--- START ---
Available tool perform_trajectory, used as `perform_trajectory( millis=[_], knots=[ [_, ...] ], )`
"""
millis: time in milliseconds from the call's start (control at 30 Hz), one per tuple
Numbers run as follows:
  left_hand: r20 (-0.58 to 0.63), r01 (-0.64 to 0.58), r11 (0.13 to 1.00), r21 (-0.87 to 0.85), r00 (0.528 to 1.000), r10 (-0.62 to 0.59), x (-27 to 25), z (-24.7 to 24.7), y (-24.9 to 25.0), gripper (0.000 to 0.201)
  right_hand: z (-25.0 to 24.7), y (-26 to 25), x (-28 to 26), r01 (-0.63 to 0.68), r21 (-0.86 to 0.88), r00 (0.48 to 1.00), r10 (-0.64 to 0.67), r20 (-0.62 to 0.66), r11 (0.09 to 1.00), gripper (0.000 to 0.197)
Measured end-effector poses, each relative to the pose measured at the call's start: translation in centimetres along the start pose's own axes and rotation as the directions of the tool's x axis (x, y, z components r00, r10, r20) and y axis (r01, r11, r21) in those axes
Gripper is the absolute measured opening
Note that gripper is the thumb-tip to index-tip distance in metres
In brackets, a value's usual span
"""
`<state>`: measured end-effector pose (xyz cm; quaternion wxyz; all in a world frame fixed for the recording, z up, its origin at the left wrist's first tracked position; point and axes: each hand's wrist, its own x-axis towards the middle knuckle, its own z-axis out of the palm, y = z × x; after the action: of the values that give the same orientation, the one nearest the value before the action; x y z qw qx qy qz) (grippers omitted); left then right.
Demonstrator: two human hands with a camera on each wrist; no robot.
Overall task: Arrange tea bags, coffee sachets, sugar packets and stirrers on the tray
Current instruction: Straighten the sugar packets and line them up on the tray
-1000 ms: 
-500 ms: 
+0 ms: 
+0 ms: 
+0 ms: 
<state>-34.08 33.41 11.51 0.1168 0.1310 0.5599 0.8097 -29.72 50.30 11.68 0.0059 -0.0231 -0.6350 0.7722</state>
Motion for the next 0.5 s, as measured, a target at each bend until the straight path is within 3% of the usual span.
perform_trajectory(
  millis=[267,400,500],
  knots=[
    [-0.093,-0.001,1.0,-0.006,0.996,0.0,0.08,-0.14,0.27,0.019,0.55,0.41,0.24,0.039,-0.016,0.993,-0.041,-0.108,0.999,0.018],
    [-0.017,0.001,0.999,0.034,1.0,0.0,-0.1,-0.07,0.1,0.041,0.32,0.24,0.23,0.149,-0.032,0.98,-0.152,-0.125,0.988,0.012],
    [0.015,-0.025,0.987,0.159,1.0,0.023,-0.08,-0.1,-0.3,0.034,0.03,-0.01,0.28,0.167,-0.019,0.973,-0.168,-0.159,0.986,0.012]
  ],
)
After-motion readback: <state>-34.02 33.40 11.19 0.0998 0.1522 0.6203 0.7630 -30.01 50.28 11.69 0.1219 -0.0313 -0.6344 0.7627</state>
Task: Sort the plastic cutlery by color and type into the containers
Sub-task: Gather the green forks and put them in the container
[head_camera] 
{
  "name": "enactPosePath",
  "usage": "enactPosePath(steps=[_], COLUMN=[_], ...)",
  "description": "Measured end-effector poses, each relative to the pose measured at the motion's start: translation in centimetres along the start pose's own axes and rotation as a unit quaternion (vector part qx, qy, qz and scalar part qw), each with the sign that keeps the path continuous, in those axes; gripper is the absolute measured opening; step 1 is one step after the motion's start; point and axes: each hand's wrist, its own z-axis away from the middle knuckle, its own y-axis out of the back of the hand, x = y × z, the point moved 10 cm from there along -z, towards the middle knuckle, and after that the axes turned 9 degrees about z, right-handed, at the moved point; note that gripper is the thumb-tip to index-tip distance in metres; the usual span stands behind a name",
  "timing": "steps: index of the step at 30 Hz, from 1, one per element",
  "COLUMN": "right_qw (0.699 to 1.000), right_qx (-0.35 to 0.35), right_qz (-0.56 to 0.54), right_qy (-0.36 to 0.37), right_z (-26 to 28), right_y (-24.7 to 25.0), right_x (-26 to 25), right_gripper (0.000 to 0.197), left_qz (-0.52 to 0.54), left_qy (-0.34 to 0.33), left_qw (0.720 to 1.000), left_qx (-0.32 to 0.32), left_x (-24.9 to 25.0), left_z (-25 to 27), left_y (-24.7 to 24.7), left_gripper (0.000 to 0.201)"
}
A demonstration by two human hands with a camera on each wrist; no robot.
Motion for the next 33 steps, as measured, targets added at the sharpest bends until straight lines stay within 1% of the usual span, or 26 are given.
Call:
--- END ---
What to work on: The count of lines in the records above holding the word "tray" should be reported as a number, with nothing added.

Answer space: 2